Genus (Magnapinna) of Cephalopoda

Bigfin squids are a group of rarely seen cephalopods found in deep-sea zones with a distinctive morphology. They are placed in the genus Magnapinna and family Magnapinnidae. Although the family was described only from larval, paralarval, and juvenile specimens, numerous video observations of much larger squid with similar morphology are assumed to be adult specimens of the same family.

The arms and tentacles of the squid are both extremely long, estimated at 4 to 8 m. These appendages are held perpendicular to the body, creating "elbows". How the squid feeds is yet to be discovered.

Magnapinna is thought to be the deepest-occurring squid genus, with sightings as deep as 6212 m below the surface, making it the only squid known to inhabit the hadal zone.

== Taxonomy ==
Magnapinna is the sister group to Joubiniteuthis, another little-known deep-sea squid with an unusual body plan and long arms.
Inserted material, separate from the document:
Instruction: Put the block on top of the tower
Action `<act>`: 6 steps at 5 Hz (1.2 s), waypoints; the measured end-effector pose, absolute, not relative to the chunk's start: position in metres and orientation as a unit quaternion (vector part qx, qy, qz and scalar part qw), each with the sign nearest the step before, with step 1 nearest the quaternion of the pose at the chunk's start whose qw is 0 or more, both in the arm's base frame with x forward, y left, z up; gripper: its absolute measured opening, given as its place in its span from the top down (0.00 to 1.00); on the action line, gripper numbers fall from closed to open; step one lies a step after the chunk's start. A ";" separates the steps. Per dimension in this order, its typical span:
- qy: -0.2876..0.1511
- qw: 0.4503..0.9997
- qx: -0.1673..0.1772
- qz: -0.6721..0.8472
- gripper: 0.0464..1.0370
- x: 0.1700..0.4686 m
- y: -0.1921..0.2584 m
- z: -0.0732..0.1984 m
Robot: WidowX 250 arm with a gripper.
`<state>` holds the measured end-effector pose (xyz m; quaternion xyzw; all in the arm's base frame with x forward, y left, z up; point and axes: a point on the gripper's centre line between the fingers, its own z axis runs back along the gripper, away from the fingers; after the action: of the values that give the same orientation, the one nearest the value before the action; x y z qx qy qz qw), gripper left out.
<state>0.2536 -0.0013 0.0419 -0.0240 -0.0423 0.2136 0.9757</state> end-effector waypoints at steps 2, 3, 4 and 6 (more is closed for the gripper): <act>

Both Magnapinna and Joubiniteuthis are monotypic genera within their own families, Magnapinnidae and Joubiniteuthidae, respectively. They are also closely related to the "whip-lash squid" in the families Chiroteuthidae and Mastigoteuthidae.'

== Physical specimens ==

The first record of this family comes from a specimen (Magnapinna talismani) caught off the Azores on 10 August 1883. Due to the damaged nature of the find, little information could be discerned, and it was classified as a mastigoteuthid, first as Chiroteuthopsis talismani and later as Mastigoteuthis talismani. In 1956, a similar squid (informally Magnapinna sp. C) was caught in the South Atlantic, but little was thought of it at the time. The specimen was illustrated in Alister Hardy's The Open Sea (1956), where it was identified as Octopodoteuthis sicula.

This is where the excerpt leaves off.